Cryptocurrency assets currently have a market capitalization of about $2 trillion.

The Treasury disclosure blunted a rally in the dollar value of bitcoin on Thursday – to a 6% gain from an earlier 10% rise read more . The gains came a day after bitcoin fell as much as 30% and number two digital currency ether fell 45%.

The reporting requirements, depending on how they are structured, could also allow the government to gain insight about U.S. companies that are extorted to pay hackers ransoms, almost invariably in cryptocurrency, to regain control of their IT systems.

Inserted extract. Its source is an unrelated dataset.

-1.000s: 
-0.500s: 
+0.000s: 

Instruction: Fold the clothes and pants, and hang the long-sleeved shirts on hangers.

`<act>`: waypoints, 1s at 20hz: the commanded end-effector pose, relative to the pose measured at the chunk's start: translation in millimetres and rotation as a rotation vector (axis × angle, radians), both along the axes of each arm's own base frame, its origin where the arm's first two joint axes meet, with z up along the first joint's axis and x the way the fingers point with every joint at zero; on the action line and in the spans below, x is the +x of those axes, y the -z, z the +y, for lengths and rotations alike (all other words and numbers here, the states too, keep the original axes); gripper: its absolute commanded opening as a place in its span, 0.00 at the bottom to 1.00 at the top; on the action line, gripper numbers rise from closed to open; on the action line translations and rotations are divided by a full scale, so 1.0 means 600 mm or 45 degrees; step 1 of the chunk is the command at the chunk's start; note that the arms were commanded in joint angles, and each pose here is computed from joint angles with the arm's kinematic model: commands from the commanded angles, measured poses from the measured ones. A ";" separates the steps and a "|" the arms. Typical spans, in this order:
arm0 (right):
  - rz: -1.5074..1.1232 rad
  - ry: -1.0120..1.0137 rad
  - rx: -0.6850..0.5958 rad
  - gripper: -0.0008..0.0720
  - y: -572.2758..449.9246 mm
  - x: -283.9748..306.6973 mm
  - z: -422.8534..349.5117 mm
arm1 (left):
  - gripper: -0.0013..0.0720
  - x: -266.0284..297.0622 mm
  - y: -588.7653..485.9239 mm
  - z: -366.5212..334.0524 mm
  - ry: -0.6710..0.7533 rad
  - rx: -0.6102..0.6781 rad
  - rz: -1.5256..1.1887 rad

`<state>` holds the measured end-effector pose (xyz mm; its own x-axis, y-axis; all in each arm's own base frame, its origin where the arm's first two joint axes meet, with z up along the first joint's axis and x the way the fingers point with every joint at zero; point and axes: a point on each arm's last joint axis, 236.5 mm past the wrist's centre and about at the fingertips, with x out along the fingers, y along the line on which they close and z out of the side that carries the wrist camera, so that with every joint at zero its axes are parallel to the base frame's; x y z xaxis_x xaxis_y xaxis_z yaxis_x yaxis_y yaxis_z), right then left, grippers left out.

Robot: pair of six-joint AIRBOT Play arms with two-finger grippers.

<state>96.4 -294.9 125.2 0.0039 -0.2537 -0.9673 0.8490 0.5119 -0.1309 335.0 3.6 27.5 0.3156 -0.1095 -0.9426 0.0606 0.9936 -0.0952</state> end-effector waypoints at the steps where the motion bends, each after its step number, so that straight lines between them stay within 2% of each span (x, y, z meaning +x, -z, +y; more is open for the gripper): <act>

Law enforcement and private sector cybersecurity experts alike have complained that a lack of transparency around these ransonware incidents contributes to their continued occurrence.

The Treasury’s report said the proposed IRS investments would add a total of more than 86,000 full-time equivalent employees to the agency’s ranks over the next decade, reversing a long-term decline and more than doubling the 2019 IRS workforce of 73,554 full-time equivalent positions.

It said the investment plan would allow for the hiring of least 5,000 additional enforcement personnel over the decade.

SHRINK THE GAP

The Treasury said its proposal would shrink by about 10% the “tax gap” that it estimates at about $7 trillion or 3% of U.S. economic output over the next decade, raising some $700 billion in a “conservative” estimate.

The tax gap – the difference between taxes legally owed and those collected by the IRS – was estimated at $584 billion in 2019, according to the policy paper.

By the second decade, it estimated that the investments would yield $1.6 trillion in additional revenue, as revenue agents hired in prior years gain experience in dealing with highly complex tax returns filed by wealthy individuals.

The IRS investment plan also would replace the Treasury’s 1960s-era computer architecture with new machine-learning-capable systems that will be better able to detect suspect tax returns. IRS is the only federal agency with computers that run on the antiquated Common Business-Oriented Language (COBOL) system, Treasury said.